Copy out each line of the data holding "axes".

*** Opening Supplied information ***

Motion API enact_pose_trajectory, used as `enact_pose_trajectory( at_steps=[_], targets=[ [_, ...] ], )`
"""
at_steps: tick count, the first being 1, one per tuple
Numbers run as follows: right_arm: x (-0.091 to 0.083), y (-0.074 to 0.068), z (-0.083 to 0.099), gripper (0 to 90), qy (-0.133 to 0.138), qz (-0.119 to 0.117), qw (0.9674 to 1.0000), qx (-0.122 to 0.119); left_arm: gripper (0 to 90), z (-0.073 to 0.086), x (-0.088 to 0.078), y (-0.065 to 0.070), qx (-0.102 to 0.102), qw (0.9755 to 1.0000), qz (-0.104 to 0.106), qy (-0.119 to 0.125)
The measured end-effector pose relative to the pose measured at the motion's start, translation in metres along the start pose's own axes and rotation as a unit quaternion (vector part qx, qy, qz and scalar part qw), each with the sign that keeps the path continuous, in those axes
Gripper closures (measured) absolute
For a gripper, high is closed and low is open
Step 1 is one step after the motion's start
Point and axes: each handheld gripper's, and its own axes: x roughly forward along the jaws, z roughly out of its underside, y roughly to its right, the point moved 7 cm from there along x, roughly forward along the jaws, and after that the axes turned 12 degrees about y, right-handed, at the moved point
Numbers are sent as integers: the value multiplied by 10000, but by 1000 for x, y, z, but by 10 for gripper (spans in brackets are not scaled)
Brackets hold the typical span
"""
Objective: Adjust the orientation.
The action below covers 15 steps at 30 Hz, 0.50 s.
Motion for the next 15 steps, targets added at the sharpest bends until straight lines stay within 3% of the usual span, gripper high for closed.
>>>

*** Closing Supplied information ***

Task result:
The measured end-effector pose relative to the pose measured at the motion's start, translation in metres along the start pose's own axes and rotation as a unit quaternion (vector part qx, qy, qz and scalar part qw), each with the sign that keeps the path continuous, in those axes
Point and axes: each handheld gripper's, and its own axes: x roughly forward along the jaws, z roughly out of its underside, y roughly to its right, the point moved 7 cm from there along x, roughly forward along the jaws, and after that the axes turned 12 degrees about y, right-handed, at the moved point

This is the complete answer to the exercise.